___ Supplied records
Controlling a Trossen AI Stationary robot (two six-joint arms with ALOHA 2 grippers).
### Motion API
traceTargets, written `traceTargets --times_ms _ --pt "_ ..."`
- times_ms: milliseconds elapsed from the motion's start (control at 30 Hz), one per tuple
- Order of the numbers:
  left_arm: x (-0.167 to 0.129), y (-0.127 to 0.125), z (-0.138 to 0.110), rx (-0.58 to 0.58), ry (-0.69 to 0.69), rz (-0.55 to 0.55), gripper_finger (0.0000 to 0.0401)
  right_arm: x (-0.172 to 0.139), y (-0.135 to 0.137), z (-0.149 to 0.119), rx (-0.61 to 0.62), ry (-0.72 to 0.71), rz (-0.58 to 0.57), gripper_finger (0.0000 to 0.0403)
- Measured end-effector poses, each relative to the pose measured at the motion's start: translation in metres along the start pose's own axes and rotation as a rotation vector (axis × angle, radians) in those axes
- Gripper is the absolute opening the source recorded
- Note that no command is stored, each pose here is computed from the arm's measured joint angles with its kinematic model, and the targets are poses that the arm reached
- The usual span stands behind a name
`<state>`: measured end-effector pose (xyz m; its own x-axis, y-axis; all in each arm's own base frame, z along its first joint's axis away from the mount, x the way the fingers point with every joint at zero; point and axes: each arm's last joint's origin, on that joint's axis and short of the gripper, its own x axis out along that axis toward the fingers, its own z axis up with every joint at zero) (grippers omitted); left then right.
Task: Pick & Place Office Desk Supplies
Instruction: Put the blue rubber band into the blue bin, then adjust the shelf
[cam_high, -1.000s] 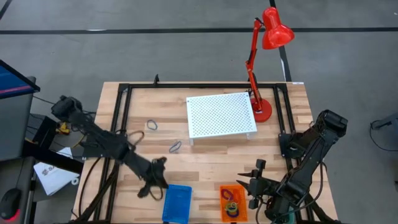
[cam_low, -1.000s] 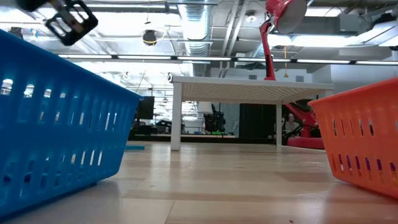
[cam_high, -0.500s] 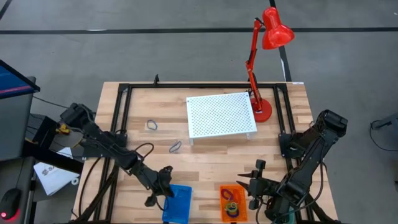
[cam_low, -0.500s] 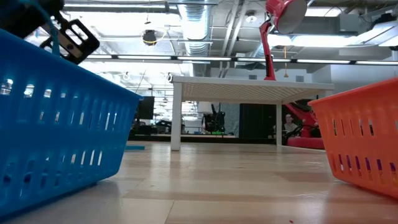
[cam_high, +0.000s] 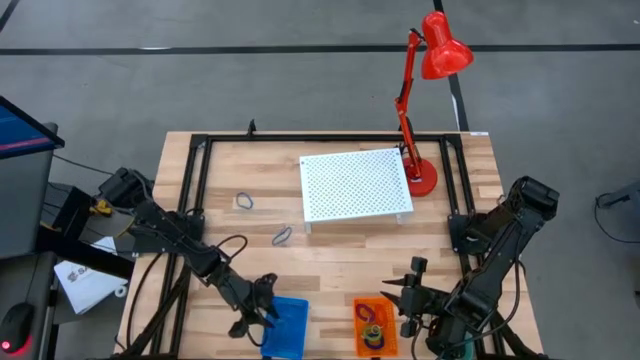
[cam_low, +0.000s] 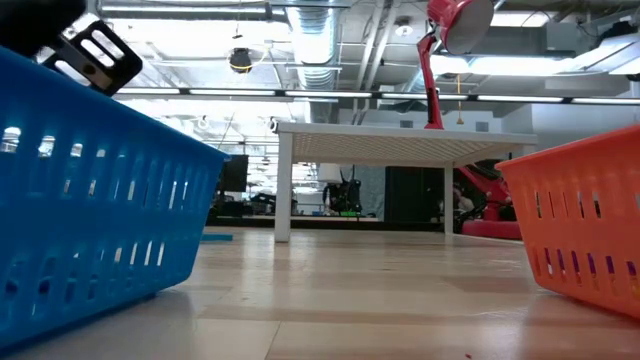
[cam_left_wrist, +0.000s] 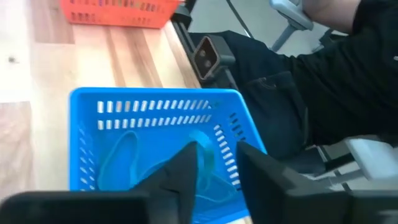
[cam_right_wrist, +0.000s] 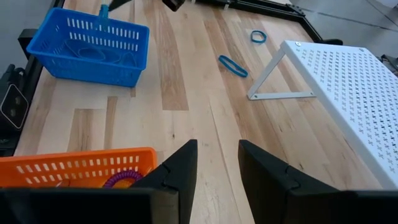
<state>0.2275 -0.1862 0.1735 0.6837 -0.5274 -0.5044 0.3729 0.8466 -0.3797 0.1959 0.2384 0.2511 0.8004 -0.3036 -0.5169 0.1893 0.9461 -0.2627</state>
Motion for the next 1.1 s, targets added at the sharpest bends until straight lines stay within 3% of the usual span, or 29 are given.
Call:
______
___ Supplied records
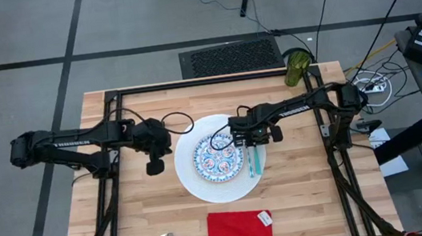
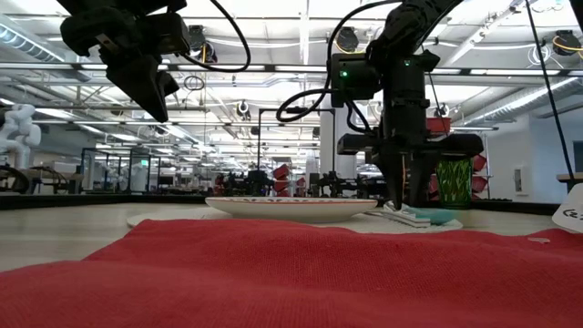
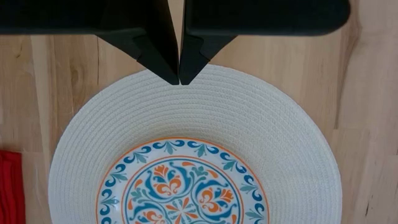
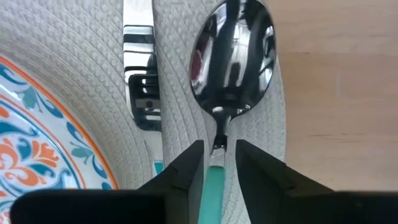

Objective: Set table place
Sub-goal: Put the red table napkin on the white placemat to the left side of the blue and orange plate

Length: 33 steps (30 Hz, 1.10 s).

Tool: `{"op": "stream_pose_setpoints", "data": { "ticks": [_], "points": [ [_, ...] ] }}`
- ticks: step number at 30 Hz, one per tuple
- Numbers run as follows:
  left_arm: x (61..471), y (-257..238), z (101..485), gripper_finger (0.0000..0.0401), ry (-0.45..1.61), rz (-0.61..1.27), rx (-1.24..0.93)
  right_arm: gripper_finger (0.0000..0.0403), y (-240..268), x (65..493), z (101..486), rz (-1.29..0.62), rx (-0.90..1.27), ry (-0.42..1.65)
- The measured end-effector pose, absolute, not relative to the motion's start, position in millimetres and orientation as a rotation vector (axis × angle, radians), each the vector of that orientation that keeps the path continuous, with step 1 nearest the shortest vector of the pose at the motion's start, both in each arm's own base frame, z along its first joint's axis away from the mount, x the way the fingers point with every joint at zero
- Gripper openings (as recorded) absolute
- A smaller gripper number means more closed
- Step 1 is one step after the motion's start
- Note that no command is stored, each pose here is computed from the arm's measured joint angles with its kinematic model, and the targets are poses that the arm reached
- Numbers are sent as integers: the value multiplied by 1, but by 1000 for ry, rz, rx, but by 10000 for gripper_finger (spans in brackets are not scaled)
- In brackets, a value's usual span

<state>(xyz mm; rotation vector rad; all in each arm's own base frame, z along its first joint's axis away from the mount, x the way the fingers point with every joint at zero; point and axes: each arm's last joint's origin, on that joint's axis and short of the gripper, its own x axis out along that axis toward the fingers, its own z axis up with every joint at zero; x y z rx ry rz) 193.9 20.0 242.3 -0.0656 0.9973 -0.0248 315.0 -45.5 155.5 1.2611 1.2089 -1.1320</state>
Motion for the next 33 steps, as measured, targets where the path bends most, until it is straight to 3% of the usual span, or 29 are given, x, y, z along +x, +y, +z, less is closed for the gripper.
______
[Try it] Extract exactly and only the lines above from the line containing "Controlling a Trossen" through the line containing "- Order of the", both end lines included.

[Worked solution]
Controlling a Trossen AI Stationary robot (two six-joint arms with ALOHA 2 grippers).
### Motion API
traceTargets, written `traceTargets --times_ms _ --pt "_ ..."`
- times_ms: milliseconds elapsed from the motion's start (control at 30 Hz), one per tuple
- Order of the numbers:

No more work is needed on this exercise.